Entries taken from a collection:
┏━━
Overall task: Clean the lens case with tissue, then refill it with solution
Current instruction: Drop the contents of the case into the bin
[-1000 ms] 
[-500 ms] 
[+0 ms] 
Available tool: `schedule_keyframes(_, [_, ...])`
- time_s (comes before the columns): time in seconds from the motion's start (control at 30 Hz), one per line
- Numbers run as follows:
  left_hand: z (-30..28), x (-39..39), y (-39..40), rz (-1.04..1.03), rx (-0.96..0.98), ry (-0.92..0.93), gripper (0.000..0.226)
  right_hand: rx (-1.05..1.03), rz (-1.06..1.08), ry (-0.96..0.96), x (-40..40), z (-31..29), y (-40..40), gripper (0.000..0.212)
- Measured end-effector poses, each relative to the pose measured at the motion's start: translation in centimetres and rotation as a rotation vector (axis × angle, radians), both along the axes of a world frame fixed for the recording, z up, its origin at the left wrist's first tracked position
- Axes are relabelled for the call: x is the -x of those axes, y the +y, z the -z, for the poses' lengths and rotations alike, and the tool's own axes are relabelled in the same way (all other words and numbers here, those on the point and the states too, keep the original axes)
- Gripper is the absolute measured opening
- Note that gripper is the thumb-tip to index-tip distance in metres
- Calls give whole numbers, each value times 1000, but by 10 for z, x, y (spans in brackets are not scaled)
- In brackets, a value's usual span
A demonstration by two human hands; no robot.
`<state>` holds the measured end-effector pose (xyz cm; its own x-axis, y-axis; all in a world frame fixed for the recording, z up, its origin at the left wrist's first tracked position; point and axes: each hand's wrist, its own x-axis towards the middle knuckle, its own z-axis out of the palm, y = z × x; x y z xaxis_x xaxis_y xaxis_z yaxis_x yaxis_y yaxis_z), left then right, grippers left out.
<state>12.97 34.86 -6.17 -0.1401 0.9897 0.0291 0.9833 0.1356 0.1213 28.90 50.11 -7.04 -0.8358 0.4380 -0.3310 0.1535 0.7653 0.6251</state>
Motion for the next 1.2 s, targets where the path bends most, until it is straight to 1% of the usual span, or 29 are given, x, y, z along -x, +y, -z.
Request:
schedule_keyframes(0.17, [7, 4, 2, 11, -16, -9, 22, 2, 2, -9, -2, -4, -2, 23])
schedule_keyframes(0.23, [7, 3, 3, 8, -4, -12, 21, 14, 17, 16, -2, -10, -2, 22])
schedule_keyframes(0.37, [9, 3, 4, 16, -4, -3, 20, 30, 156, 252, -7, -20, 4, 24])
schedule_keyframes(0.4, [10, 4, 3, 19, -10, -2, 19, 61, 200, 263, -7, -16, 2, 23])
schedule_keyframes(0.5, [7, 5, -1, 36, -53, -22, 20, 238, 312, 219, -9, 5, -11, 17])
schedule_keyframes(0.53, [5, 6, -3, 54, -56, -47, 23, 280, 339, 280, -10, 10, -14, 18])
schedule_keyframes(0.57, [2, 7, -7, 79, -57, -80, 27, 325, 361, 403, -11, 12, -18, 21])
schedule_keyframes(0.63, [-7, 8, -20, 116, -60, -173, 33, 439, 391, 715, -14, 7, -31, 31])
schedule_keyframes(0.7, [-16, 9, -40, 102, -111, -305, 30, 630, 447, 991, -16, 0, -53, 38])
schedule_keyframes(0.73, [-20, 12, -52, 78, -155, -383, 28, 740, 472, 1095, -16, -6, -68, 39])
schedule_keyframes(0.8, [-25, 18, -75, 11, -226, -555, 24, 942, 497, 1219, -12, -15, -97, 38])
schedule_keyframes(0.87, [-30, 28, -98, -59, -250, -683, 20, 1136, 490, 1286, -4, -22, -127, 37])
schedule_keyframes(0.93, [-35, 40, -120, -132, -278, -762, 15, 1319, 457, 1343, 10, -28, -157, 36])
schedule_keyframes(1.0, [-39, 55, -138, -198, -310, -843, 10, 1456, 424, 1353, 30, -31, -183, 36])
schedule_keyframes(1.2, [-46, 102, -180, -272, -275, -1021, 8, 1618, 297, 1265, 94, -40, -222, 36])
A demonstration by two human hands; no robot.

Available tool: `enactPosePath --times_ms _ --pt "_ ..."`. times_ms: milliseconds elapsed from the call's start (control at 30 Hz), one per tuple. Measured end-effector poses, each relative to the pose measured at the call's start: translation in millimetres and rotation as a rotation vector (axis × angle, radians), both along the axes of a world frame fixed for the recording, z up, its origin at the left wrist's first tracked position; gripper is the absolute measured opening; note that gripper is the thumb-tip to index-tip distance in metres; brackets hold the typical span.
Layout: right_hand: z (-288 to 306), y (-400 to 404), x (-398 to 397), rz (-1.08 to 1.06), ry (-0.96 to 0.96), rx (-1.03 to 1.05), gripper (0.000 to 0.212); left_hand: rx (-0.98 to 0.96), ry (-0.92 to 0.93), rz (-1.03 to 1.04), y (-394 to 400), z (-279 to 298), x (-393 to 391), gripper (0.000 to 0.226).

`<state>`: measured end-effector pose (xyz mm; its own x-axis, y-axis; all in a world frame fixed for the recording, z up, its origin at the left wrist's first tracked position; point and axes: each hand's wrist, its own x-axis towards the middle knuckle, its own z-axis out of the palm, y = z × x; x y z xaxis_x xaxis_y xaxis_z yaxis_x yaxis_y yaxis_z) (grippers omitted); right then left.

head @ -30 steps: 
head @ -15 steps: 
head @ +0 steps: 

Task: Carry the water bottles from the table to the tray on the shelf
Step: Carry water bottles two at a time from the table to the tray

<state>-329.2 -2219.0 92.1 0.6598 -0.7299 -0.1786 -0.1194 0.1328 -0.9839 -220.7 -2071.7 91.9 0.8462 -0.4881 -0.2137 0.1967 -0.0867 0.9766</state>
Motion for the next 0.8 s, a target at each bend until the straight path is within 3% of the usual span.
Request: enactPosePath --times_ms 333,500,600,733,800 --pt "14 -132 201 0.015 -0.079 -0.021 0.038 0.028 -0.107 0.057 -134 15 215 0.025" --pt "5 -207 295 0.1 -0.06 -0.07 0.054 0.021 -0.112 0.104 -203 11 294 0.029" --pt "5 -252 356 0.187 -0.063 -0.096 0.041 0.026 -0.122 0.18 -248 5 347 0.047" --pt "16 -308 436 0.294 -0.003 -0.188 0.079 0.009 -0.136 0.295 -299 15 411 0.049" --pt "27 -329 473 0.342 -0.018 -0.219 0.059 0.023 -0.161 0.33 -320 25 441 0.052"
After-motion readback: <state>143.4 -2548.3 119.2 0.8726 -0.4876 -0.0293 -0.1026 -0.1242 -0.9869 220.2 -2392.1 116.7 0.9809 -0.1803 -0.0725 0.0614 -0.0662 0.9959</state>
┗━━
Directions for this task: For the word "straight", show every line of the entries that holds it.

Solution to the exercise:
Motion for the next 1.2 s, targets where the path bends most, until it is straight to 1% of the usual span, or 29 are given, x, y, z along -x, +y, -z.
Motion for the next 0.8 s, a target at each bend until the straight path is within 3% of the usual span.

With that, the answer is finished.